As many programs transition out of the pilot phase, they face new challenges: How do they scale up and become big enough to meaningfully reduce the presence of police? How do cities sustainably fund these new agencies and find the right people to staff them? And are these teams on track to become the sea change in public safety that was promised?
“The Fifth Branch,” a podcast series from The Marshall Project and Tradeoffs, examines the results in Durham, North Carolina. (Listen to the podcast.) We also talked to experts across the country–some who are running these programs, some who are researching them, and some who are supporting them. Here’s what they said:
These programs are spreading.
For decades, Eugene, Oregon, was the rare city that sent unarmed crisis workers and EMTs to 911 calls. Now, researchers have tracked over 100 alternative crisis response units operating across the U.S. Over half of the country’s largest cities have created such teams.
How many there are depends on how you define them. Some distinguish between mobile crisis teams, which exclusively send clinicians to mental health emergencies, and community responder programs, which send civilians to a wider range of calls. The key tenets are that they can be the first response to an emergency situation and that they arrive without armed officers. (Many cities also send clinicians alongside police in what’s known as a co-response model.) But the kinds of specialists who are being sent out, and the kinds of calls they respond to, vary significantly.
Not sending one of these teams could be a civil rights violation.
In Washington, D.C., social service nonprofit Bread for the City has sued the city, claiming that sending police to mental health emergencies discriminates against people with mental health disabilities. The city started a program in 2021 to send mental health providers to those kinds of calls. But according to the lawsuit, just 327 calls were referred in the 2022 fiscal year, less than 1% of eligible calls. A similar lawsuit is ongoing in Washington County, Oregon, which includes part of Portland.
“The reason why the police response is so harmful may not be because there’s an excessive force incident–it’s because you’re not getting effective treatment,” said Michael Perloff, interim legal director for the ACLU of D.C. and one of the lawyers on the case.
If you called the EMTs for your broken leg and they sent someone who didn’t know how to set a broken bone, that’s denying you effective care. People with mental health crises, that’s their experience with emergency response services.
The D.C. program may have been limited by overly strict criteria. At one point, calls would not be transferred to the team if they involved someone under 18, or someone who had ingested alcohol or drugs, the lawsuit states. Even if a call was deemed eligible, the team was frequently unavailable, and police were sent instead.
In an email, a spokesperson for the D.C. Department of Behavioral Health, which runs the city’s Community Response Team, noted that the team had recently increased its number of eligible call types and decreased the number of exclusionary criteria. In a motion to dismiss the case, lawyers for the city emphasized that they are working to improve mental-health emergency services but that “the creation of new services and standards of care presents a policy argument, not a legal claim.”

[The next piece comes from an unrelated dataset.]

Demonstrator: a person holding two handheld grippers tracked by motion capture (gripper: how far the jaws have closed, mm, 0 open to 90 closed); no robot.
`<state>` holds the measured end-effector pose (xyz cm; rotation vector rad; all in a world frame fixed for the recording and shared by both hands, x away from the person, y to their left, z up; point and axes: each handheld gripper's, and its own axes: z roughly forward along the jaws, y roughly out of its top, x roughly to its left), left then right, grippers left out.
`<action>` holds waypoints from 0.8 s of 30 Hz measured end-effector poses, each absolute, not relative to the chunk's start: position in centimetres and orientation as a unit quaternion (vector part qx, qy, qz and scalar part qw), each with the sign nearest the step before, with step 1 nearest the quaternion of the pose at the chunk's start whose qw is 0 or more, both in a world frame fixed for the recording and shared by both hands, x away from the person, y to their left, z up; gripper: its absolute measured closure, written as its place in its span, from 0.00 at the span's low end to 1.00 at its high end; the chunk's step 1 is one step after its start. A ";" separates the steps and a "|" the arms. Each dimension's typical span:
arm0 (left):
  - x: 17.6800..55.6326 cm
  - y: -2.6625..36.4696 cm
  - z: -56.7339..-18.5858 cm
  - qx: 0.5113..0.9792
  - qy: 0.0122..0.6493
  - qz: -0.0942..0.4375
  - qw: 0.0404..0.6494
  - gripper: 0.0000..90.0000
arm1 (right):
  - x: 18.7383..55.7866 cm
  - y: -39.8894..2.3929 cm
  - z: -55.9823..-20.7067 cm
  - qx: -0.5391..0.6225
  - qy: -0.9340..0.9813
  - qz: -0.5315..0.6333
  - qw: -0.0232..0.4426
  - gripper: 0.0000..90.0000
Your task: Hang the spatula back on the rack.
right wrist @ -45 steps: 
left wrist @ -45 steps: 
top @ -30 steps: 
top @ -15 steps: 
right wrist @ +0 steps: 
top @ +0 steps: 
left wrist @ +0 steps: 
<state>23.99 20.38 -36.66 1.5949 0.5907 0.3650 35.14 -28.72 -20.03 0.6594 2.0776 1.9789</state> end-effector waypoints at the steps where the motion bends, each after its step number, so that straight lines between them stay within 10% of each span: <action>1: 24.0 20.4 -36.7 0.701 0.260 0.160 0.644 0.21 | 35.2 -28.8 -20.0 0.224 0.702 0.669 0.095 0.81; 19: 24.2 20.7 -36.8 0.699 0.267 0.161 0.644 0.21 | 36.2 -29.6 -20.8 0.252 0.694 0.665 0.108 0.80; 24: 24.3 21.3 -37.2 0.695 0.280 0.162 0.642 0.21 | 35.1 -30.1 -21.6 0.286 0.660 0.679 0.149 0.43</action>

The U.S. Justice Department has weighed in. In February, department officials submitted a filing in the case, arguing that the Americans with Disabilities Act does apply to emergency response systems.
That filing echoed similar findings from the Civil Rights Division’s investigations into policing in Minneapolis, Louisville, Kentucky and most recently, Phoenix, where police and the city were found to be discriminating against people with behavioral health disabilities. In one instance, a 911 operator in Phoenix failed to refer a call from a mother worried about her 15-year-old daughter in distress to a mobile crisis team. When police showed up, they tackled and handcuffed the daughter and booked her in juvenile detention.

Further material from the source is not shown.